[PATCH v4 2/2] KVM: arm/arm64: Route vtimer events to user space
Marc Zyngier
marc.zyngier at arm.com
Mon Sep 19 07:48:51 PDT 2016
On 19/09/16 12:14, Alexander Graf wrote:
> We have 2 modes for dealing with interrupts in the ARM world. We can either
> handle them all using hardware acceleration through the vgic or we can emulate
> a gic in user space and only drive CPU IRQ pins from there.
>
> Unfortunately, when driving IRQs from user space, we never tell user space
> about timer events that may result in interrupt line state changes, so we
> lose out on timer events if we run with user space gic emulation.
>
> This patch fixes that by routing vtimer expiration events to user space.
> With this patch I can successfully run edk2 and Linux with user space gic
> emulation.
>
> Signed-off-by: Alexander Graf <agraf at suse.de>
>
> ---
>
> v1 -> v2:
>
> - Add back curly brace that got lost
>
> v2 -> v3:
>
> - Split into patch set
>
> v3 -> v4:
>
> - Improve documentation
> ---
> Documentation/virtual/kvm/api.txt | 30 ++++++++-
> arch/arm/include/asm/kvm_host.h | 3 +
> arch/arm/kvm/arm.c | 22 ++++---
> arch/arm64/include/asm/kvm_host.h | 3 +
> include/uapi/linux/kvm.h | 14 +++++
> virt/kvm/arm/arch_timer.c | 125 +++++++++++++++++++++++++++-----------
> 6 files changed, 155 insertions(+), 42 deletions(-)
>
> diff --git a/Documentation/virtual/kvm/api.txt b/Documentation/virtual/kvm/api.txt
> index 23937e0..1c0bd86 100644
> --- a/Documentation/virtual/kvm/api.txt
> +++ b/Documentation/virtual/kvm/api.txt
> @@ -3202,9 +3202,14 @@ struct kvm_run {
> /* in */
> __u8 request_interrupt_window;
>
> -Request that KVM_RUN return when it becomes possible to inject external
> +[x86] Request that KVM_RUN return when it becomes possible to inject external
> interrupts into the guest.
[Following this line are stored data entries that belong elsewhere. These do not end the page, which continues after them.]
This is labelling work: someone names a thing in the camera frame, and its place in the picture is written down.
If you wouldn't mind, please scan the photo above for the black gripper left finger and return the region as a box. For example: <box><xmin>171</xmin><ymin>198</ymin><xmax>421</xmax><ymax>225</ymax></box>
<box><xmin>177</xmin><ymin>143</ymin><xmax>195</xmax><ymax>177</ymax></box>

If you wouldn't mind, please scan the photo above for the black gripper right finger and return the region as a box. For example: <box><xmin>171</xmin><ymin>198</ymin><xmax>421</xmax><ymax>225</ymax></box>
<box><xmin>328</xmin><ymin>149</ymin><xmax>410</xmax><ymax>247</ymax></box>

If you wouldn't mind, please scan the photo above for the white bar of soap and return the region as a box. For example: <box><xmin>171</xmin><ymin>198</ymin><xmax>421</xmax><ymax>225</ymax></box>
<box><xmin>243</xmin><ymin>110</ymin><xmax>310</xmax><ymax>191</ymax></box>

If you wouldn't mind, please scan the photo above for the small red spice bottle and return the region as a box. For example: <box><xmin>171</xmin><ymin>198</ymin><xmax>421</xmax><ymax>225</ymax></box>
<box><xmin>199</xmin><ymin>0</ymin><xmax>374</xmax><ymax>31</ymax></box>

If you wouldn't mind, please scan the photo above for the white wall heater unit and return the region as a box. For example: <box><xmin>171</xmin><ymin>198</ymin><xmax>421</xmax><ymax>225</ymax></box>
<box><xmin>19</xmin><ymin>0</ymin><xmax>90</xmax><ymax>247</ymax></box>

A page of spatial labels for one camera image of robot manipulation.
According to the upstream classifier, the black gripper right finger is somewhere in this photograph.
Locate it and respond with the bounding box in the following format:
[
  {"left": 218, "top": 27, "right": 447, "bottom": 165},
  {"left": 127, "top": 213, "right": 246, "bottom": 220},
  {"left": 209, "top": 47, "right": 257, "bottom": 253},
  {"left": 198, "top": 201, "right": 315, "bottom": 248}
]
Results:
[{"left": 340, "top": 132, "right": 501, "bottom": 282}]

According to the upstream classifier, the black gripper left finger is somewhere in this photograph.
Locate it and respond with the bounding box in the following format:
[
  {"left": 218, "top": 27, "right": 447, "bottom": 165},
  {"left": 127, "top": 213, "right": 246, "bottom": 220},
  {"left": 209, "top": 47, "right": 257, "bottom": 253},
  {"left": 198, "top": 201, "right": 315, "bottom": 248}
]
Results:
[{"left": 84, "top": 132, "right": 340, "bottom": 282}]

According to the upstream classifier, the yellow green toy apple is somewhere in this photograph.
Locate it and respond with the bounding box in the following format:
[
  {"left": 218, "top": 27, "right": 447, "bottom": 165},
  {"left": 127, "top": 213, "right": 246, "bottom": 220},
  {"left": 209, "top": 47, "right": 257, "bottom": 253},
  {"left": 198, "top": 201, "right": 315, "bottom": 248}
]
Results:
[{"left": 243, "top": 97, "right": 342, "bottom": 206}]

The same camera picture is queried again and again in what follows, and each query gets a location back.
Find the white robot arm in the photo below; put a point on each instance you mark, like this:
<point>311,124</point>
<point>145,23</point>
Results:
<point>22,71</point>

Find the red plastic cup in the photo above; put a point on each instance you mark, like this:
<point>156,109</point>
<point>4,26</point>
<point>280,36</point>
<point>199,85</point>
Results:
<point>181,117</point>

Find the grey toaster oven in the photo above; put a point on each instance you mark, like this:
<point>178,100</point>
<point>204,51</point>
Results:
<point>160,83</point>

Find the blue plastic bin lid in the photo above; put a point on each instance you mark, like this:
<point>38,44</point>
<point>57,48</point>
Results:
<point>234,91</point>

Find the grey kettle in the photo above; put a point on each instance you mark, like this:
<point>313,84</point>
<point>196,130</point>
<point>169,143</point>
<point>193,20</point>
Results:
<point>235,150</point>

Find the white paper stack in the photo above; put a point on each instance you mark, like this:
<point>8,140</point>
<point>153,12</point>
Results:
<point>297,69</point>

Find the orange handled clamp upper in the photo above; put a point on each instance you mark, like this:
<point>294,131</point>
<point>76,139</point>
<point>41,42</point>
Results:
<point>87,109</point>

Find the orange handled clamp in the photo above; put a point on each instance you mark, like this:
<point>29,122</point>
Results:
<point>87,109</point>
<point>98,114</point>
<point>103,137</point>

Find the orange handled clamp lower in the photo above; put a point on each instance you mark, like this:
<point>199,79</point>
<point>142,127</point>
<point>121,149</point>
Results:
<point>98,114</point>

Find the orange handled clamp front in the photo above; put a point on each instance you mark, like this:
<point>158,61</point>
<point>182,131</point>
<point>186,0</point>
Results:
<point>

Useful in conjunction with KVM_INTERRUPT.
>
> +[arm*] Bits set to 1 in here mask IRQ lines that would otherwise potentially
> +trigger forever. These lines are available:
> +
> + KVM_IRQWINDOW_VTIMER - Masks hw virtual timer irq while in guest
> +
> __u8 padding1[7];
>
> /* out */
> @@ -3519,6 +3524,18 @@ Hyper-V SynIC state change. Notification is used to remap SynIC
> event/message pages and to enable/disable SynIC messages/events processing
> in userspace.
>
> + /* KVM_EXIT_ARM_TIMER */
> + struct {
> + __u8 timesource;
> + } arm_timer;
> +
> +Indicates that a timer triggered that user space needs to handle and
> +potentially mask with vcpu->run->request_interrupt_window to allow the
> +guest to proceed. This only happens for timers that got enabled through
> +KVM_CAP_ARM_TIMER. The following time sources are available:
> +
> + KVM_ARM_TIMER_VTIMER - virtual cpu timer
> +
> /* Fix the size of the union. */
> char padding[256];
> };
> @@ -3739,6 +3756,17 @@ Once this is done the KVM_REG_MIPS_VEC_* and KVM_REG_MIPS_MSA_* registers can be
> accessed, and the Config5.MSAEn bit is accessible via the KVM API and also from
> the guest.
>
> +6.11 KVM_CAP_ARM_TIMER
> +
> +Architectures: arm, arm64
> +Target: vcpu
> +Parameters: args[0] contains a bitmap of timers to select (see 5.)
> +
> +This capability allows to route per-core timers into user space. When it's
> +enabled and no in-kernel interrupt controller is in use, the timers selected
> +by args[0] trigger KVM_EXIT_ARM_TIMER guest exits when they are pending,
> +unless masked by vcpu->run->request_interrupt_window (see 5.).
> +
> 7. Capabilities that can be enabled on VMs
> ------------------------------------------
>
> diff --git a/arch/arm/include/asm/kvm_host.h b/arch/arm/include/asm/kvm_host.h
> index de338d9..77d1f73 100644
> --- a/arch/arm/include/asm/kvm_host.h
> +++ b/arch/arm/include/asm/kvm_host.h
> @@ -180,6 +180,9 @@ struct kvm_vcpu_arch {
>
> /* Detect first run of a vcpu */
> bool has_run_once;
> +
> + /* User space wants timer notifications */
> + bool user_space_arm_timers;
Please move this to the timer structure.
> };
>
> struct kvm_vm_stat {
> diff --git a/arch/arm/kvm/arm.c b/arch/arm/kvm/arm.c
> index c84b6ad..57bdb71 100644
> --- a/arch/arm/kvm/arm.c
> +++ b/arch/arm/kvm/arm.c
> @@ -187,6 +187,7 @@ int kvm_vm_ioctl_check_extension(struct kvm *kvm, long ext)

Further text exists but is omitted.